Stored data
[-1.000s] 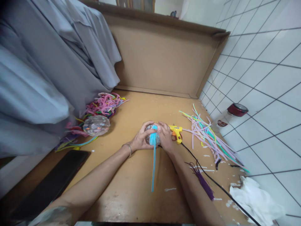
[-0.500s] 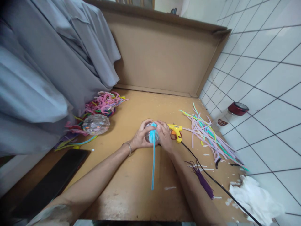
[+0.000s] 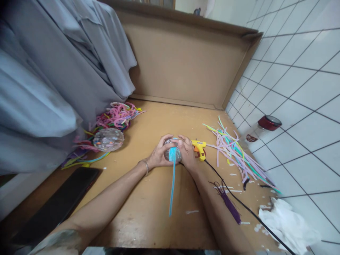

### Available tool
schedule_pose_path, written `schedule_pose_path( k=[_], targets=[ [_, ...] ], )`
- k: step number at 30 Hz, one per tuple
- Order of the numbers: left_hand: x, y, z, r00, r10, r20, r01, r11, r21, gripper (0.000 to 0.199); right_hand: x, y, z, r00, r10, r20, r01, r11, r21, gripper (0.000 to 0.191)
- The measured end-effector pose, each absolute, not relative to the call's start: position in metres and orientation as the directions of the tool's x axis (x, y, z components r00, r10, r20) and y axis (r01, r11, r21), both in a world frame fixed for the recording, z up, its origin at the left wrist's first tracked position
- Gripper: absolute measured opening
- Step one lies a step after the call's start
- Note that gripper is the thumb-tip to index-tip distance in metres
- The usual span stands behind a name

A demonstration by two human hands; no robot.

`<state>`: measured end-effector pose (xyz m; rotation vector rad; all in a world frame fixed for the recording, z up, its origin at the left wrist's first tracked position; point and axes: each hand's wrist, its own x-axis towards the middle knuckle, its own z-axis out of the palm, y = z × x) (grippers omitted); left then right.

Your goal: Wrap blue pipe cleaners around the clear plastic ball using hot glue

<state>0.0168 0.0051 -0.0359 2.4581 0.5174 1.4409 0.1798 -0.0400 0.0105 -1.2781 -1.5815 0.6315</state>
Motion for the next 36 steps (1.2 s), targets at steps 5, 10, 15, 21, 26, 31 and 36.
schedule_pose_path(
  k=[5, 10, 15, 21, 26, 31, 36],
  targets=[
    [0.016, 0.005, -0.036, 0.454, 0.406, 0.793, 0.181, -0.913, 0.364, 0.071, 0.179, -0.040, 0.011, 0.035, 0.933, 0.359, 0.430, 0.310, -0.848, 0.065],
    [0.016, 0.003, -0.034, 0.461, 0.388, 0.798, 0.156, -0.921, 0.357, 0.070, 0.181, -0.036, 0.002, 0.084, 0.942, 0.325, 0.424, 0.262, -0.867, 0.068],
    [0.016, 0.002, -0.033, 0.472, 0.372, 0.799, 0.157, -0.927, 0.339, 0.067, 0.182, -0.034, 0.000, 0.098, 0.941, 0.324, 0.393, 0.262, -0.881, 0.066],
    [0.015, 0.003, -0.035, 0.481, 0.380, 0.790, 0.185, -0.925, 0.332, 0.069, 0.182, -0.036, 0.007, 0.081, 0.944, 0.321, 0.346, 0.275, -0.897, 0.064],
    [0.015, 0.004, -0.035, 0.497, 0.371, 0.785, 0.176, -0.928, 0.327, 0.069, 0.180, -0.040, 0.012, 0.098, 0.930, 0.354, 0.303, 0.311, -0.901, 0.060],
    [0.015, 0.002, -0.034, 0.503, 0.370, 0.782, 0.171, -0.929, 0.329, 0.068, 0.181, -0.037, 0.008, 0.121, 0.936, 0.331, 0.288, 0.286, -0.914, 0.061],
    [0.015, 0.002, -0.032, 0.497, 0.352, 0.793, 0.153, -0.935, 0.320, 0.069, 0.183, -0.035, 0.001, 0.102, 0.942, 0.318, 0.360, 0.263, -0.895, 0.065]
  ],
)
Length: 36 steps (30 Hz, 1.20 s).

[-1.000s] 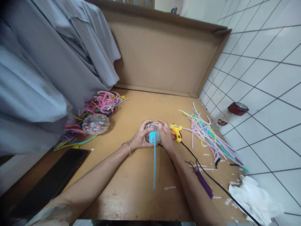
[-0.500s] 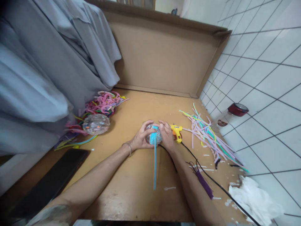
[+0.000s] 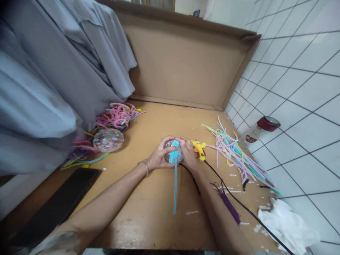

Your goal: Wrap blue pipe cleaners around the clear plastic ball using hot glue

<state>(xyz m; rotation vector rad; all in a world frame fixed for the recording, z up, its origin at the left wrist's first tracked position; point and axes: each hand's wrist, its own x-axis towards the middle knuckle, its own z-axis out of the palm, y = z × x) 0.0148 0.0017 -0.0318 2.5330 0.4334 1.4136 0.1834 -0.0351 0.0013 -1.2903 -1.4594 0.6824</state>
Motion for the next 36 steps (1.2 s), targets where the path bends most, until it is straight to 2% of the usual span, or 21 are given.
schedule_pose_path(
  k=[6, 12, 16, 26, 31, 36],
  targets=[
    [0.015, 0.002, -0.032, 0.507, 0.384, 0.771, 0.154, -0.921, 0.357, 0.068, 0.183, -0.035, 0.002, 0.064, 0.938, 0.339, 0.408, 0.286, -0.867, 0.063],
    [0.015, 0.002, -0.035, 0.483, 0.433, 0.761, 0.167, -0.898, 0.406, 0.067, 0.180, -0.037, 0.008, 0.092, 0.936, 0.339, 0.323, 0.294, -0.900, 0.062],
    [0.015, 0.003, -0.036, 0.484, 0.418, 0.769, 0.159, -0.906, 0.392, 0.068, 0.180, -0.040, 0.012, 0.083, 0.935, 0.346, 0.308, 0.306, -0.901, 0.062],
    [0.015, 0.003, -0.034, 0.474, 0.385, 0.792, 0.149, -0.921, 0.359, 0.071, 0.185, -0.034, 0.000, 0.080, 0.942, 0.326, 0.412, 0.266, -0.872, 0.065],
    [0.016, 0.004, -0.037, 0.433, 0.475, 0.766, 0.147, -0.876, 0.460, 0.074, 0.185, -0.035, 0.004, 0.087, 0.930, 0.358, 0.411, 0.293, -0.863, 0.065],
    [0.016, 0.005, -0.039, 0.422, 0.482, 0.768, 0.129, -0.870, 0.476, 0.070, 0.183, -0.035, 0.007, 0.089, 0.932, 0.351, 0.404, 0.289, -0.868, 0.065]
  ],
)
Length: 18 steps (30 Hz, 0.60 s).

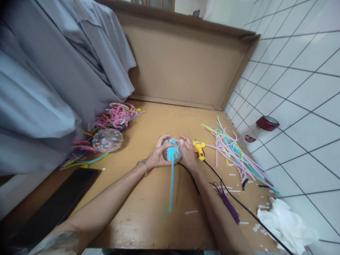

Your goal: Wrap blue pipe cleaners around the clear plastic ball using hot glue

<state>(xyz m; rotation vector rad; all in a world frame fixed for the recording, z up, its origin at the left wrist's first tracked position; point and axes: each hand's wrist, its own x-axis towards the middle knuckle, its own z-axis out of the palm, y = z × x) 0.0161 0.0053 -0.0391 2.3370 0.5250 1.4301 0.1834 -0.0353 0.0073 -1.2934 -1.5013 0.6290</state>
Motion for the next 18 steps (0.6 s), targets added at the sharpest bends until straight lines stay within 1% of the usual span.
schedule_pose_path(
  k=[6, 8, 10, 14, 18],
  targets=[
    [0.017, 0.004, -0.038, 0.401, 0.570, 0.717, 0.186, -0.817, 0.546, 0.073, 0.180, -0.039, 0.010, 0.082, 0.929, 0.360, 0.384, 0.304, -0.872, 0.063],
    [0.017, 0.004, -0.037, 0.383, 0.578, 0.720, 0.192, -0.813, 0.550, 0.073, 0.180, -0.039, 0.009, 0.075, 0.932, 0.354, 0.397, 0.298, -0.868, 0.064],
    [0.018, 0.004, -0.036, 0.392, 0.546, 0.740, 0.180, -0.835, 0.520, 0.072, 0.180, -0.039, 0.007, 0.072, 0.930, 0.360, 0.409, 0.302, -0.861, 0.062],
    [0.017, 0.004, -0.035, 0.439, 0.436, 0.785, 0.128, -0.896, 0.426, 0.070, 0.182, -0.036, 0.001, 0.096, 0.929, 0.358, 0.416, 0.289, -0.862, 0.062],
    [0.016, 0.005, -0.036, 0.443, 0.415, 0.795, 0.126, -0.907, 0.403, 0.071, 0.184, -0.034, -0.001, 0.119, 0.932, 0.342, 0.431, 0.262, -0.863, 0.065]
  ],
)
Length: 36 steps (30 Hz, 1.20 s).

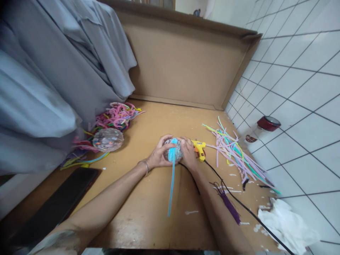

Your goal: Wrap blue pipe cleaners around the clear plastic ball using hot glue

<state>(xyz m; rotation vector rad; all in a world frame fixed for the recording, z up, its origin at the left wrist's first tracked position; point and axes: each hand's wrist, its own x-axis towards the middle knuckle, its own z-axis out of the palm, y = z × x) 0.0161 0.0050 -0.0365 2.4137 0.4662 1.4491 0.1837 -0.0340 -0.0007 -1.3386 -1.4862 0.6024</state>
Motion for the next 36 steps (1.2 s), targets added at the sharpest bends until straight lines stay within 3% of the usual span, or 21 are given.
schedule_pose_path(
  k=[9, 15, 25, 36],
  targets=[
    [0.017, 0.007, -0.042, 0.414, 0.491, 0.766, 0.148, -0.867, 0.476, 0.070, 0.183, -0.039, 0.011, 0.100, 0.904, 0.417, 0.415, 0.343, -0.843, 0.058],
    [0.016, 0.007, -0.041, 0.423, 0.512, 0.748, 0.154, -0.854, 0.497, 0.073, 0.184, -0.037, 0.009, 0.194, 0.872, 0.449, 0.388, 0.352, -0.852, 0.051],
    [0.017, 0.004, -0.036, 0.428, 0.460, 0.778, 0.133, -0.883, 0.450, 0.069, 0.187, -0.035, 0.002, 0.124, 0.881, 0.457, 0.466, 0.355, -0.810, 0.051],
    [0.015, 0.004, -0.036, 0.477, 0.421, 0.771, 0.138, -0.903, 0.407, 0.069, 0.185, -0.037, 0.004, 0.108, 0.880, 0.463, 0.424, 0.381, -0.822, 0.048]
  ],
)
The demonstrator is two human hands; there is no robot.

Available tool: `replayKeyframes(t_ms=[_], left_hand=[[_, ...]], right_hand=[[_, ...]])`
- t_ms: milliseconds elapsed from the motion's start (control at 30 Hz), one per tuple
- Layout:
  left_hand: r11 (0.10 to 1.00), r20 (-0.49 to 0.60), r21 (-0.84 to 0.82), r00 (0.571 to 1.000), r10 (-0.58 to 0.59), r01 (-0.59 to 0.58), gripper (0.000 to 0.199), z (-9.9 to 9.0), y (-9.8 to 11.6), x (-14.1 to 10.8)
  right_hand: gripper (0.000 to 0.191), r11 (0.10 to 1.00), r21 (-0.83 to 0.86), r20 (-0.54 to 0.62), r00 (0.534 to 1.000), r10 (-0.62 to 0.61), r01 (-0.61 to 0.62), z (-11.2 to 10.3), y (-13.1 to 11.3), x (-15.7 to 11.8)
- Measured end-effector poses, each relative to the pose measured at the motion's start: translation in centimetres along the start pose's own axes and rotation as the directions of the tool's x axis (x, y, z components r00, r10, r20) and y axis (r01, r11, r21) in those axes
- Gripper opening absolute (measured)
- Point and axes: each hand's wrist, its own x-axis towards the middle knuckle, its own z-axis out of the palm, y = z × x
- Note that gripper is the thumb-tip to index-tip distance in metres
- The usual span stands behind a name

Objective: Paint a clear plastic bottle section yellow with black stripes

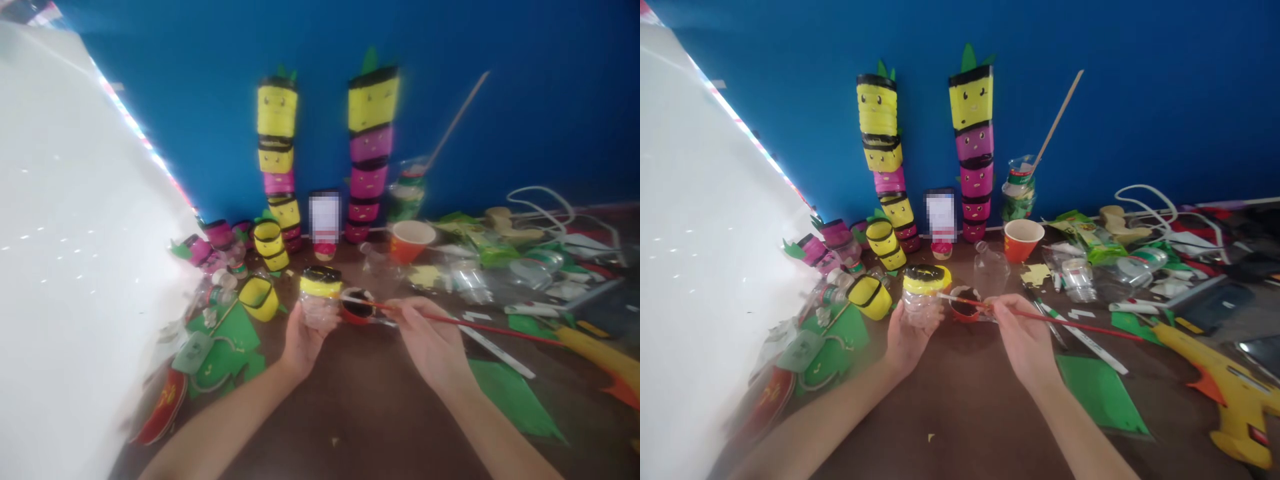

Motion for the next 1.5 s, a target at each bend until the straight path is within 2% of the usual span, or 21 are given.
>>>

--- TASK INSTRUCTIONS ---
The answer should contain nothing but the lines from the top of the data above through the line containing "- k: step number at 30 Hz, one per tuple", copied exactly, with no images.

--- ANSWER AREA ---
[-1.000s] 
[-0.500s] 
[+0.000s] 

### Available tool
schedule_pose_path, written `schedule_pose_path( k=[_], targets=[ [_, ...] ], )`
- k: step number at 30 Hz, one per tuple

That is the complete output for this exercise.